• _GOAL OF THE EXERCISE_
Find and copy every line in the records that includes the string "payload".
*** Opening of EXTRACTED RECORDS ***
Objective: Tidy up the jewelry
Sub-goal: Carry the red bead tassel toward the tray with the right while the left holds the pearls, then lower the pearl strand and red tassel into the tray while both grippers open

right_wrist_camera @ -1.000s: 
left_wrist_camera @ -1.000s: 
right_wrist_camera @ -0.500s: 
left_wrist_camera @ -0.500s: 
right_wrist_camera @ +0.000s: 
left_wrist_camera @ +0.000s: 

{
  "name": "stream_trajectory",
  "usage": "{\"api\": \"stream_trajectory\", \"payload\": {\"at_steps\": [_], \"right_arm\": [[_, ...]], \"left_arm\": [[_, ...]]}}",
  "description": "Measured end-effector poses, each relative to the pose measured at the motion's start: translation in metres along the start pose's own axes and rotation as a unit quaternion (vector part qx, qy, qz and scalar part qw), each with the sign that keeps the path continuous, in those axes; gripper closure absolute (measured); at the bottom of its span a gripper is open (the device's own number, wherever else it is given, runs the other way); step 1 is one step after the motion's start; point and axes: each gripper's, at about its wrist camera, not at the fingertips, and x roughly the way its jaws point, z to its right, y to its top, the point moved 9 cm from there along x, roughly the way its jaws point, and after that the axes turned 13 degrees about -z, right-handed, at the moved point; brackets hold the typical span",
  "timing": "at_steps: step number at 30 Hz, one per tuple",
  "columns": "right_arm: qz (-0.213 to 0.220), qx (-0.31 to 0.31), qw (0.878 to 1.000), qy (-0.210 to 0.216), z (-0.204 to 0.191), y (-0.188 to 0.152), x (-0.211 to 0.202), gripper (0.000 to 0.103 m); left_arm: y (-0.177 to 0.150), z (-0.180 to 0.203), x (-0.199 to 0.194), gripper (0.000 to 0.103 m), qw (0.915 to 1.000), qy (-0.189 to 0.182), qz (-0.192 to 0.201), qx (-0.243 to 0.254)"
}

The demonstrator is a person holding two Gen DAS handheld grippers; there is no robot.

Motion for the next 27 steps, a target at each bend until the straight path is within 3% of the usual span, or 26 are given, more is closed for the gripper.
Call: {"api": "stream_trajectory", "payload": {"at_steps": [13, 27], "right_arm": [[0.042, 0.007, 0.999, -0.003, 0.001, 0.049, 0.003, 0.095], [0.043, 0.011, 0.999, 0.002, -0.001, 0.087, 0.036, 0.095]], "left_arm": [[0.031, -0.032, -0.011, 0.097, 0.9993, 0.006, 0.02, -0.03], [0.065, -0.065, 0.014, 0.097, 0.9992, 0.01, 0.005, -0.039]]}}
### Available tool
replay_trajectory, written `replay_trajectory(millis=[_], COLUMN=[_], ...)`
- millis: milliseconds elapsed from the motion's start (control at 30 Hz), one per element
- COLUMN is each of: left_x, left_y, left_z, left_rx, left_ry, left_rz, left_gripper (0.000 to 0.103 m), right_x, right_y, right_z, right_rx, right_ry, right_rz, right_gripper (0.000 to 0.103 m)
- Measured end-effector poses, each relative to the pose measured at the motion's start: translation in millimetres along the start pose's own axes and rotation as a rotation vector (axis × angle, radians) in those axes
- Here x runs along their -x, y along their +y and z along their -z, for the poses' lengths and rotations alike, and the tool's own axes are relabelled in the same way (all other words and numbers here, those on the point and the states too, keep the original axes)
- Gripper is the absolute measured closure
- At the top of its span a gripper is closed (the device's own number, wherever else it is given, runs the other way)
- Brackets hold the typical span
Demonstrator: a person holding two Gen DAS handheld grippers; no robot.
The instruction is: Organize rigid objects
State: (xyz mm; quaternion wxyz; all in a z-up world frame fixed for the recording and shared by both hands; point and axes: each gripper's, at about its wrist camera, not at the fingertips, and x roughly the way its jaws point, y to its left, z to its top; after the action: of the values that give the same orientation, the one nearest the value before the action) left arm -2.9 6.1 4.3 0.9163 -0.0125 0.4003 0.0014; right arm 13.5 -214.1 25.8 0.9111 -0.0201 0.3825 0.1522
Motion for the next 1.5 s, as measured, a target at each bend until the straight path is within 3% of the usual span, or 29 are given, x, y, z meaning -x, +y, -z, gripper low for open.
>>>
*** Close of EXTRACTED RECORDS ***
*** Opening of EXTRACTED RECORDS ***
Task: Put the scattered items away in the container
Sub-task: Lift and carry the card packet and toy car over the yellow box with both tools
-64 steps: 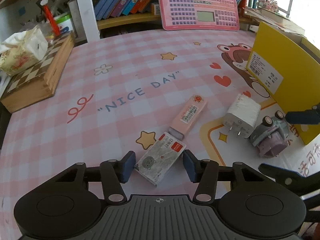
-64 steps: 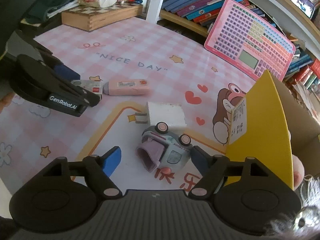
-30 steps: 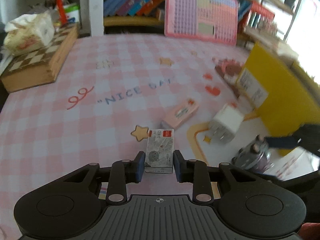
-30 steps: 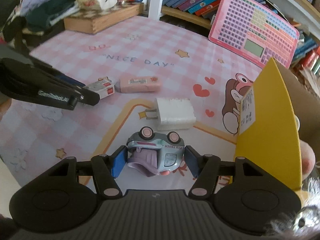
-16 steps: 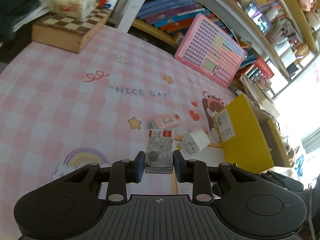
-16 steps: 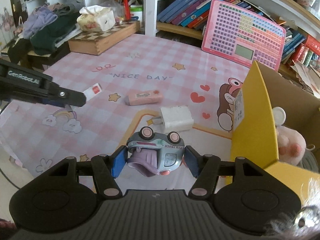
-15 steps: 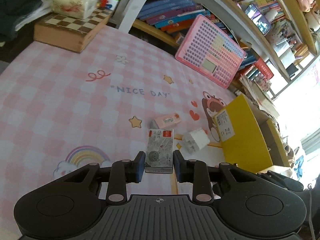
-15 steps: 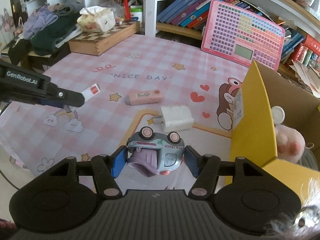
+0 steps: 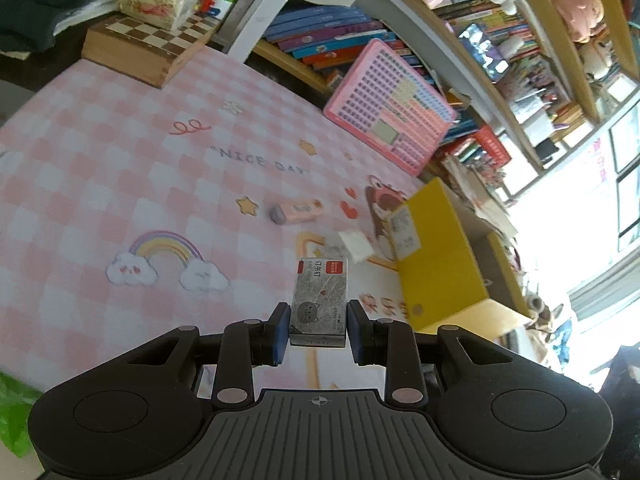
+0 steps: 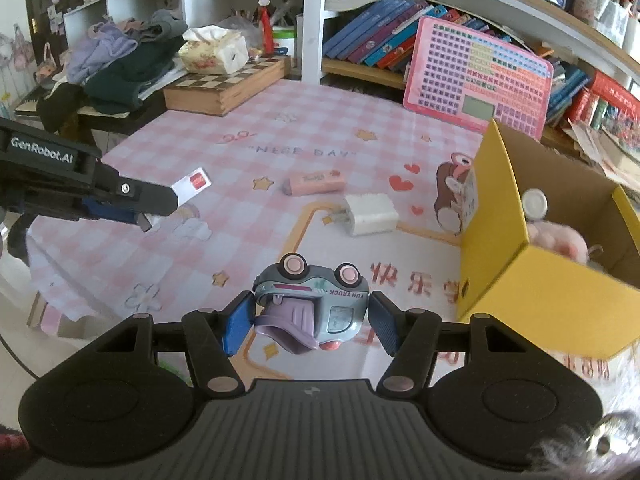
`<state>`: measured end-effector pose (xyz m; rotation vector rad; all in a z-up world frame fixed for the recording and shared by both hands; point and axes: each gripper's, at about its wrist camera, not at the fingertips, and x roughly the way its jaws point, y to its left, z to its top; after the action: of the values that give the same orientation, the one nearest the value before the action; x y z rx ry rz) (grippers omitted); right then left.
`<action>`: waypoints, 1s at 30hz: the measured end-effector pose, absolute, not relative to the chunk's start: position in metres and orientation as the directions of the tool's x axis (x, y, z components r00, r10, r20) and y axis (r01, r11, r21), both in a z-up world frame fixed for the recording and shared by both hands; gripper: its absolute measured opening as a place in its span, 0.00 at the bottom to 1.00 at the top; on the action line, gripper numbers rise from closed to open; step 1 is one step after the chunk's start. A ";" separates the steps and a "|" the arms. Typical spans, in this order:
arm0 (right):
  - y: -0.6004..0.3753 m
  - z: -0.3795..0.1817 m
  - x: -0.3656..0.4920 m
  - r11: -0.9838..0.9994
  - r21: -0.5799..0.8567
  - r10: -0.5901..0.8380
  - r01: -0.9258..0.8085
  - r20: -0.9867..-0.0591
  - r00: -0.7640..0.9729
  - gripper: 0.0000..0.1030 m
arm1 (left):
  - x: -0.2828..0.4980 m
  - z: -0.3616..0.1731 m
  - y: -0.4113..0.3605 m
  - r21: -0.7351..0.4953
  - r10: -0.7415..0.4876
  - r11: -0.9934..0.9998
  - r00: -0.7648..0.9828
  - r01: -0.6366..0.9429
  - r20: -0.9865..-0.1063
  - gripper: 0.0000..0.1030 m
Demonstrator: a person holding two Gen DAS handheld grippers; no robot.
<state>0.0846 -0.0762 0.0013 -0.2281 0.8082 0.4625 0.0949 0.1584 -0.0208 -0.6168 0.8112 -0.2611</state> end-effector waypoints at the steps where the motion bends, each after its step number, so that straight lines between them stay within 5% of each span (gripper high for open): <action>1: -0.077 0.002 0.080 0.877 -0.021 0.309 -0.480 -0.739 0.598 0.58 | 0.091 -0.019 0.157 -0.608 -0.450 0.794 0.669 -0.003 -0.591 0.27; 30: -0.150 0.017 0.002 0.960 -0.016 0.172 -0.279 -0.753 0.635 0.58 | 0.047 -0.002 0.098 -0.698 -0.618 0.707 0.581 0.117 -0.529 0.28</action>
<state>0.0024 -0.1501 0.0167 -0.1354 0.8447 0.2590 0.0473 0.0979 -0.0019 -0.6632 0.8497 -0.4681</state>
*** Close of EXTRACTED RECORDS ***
• _EXPECTED ANSWER_
  "usage": "{\"api\": \"stream_trajectory\", \"payload\": {\"at_steps\": [_], \"right_arm\": [[_, ...]], \"left_arm\": [[_, ...]]}}",
Call: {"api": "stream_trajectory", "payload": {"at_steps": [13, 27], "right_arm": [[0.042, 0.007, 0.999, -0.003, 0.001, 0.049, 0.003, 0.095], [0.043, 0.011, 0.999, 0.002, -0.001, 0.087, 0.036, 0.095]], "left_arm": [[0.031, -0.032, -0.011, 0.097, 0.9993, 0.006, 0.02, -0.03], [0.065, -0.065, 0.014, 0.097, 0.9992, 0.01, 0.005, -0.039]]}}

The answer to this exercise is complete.